* [What is needed]
Once the data has been read, restate all of it exactly.

* [Data provided]
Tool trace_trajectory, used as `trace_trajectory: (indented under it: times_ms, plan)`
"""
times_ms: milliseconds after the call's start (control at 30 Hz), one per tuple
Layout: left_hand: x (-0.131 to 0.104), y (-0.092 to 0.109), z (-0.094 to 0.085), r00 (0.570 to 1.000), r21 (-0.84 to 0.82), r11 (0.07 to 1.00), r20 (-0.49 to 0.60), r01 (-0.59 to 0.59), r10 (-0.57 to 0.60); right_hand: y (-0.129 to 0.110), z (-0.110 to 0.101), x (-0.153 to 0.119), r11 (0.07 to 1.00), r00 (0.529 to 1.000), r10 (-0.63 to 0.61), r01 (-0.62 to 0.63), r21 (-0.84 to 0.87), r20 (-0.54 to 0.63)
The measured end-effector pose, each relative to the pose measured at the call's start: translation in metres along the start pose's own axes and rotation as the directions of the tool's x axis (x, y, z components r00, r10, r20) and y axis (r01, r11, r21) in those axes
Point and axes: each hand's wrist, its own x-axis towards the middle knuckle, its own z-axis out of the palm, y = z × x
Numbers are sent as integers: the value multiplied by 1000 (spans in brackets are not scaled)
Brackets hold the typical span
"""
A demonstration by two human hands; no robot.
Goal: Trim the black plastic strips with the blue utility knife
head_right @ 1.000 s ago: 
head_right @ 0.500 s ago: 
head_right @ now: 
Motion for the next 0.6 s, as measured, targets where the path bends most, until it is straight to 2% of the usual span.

* [Task output]
Tool trace_trajectory, used as `trace_trajectory: (indented under it: times_ms, plan)`
"""
times_ms: milliseconds after the call's start (control at 30 Hz), one per tuple
Layout: left_hand: x (-0.131 to 0.104), y (-0.092 to 0.109), z (-0.094 to 0.085), r00 (0.570 to 1.000), r21 (-0.84 to 0.82), r11 (0.07 to 1.00), r20 (-0.49 to 0.60), r01 (-0.59 to 0.59), r10 (-0.57 to 0.60); right_hand: y (-0.129 to 0.110), z (-0.110 to 0.101), x (-0.153 to 0.119), r11 (0.07 to 1.00), r00 (0.529 to 1.000), r10 (-0.63 to 0.61), r01 (-0.62 to 0.63), r21 (-0.84 to 0.87), r20 (-0.54 to 0.63)
The measured end-effector pose, each relative to the pose measured at the call's start: translation in metres along the start pose's own axes and rotation as the directions of the tool's x axis (x, y, z components r00, r10, r20) and y axis (r01, r11, r21) in those axes
Point and axes: each hand's wrist, its own x-axis towards the middle knuckle, its own z-axis out of the palm, y = z × x
Numbers are sent as integers: the value multiplied by 1000 (spans in brackets are not scaled)
Brackets hold the typical span
"""
A demonstration by two human hands; no robot.
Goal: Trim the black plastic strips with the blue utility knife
head_right @ 1.000 s ago: 
head_right @ 0.500 s ago: 
head_right @ now: 
Motion for the next 0.6 s, as measured, targets where the path bends most, until it is straight to 2% of the usual span.

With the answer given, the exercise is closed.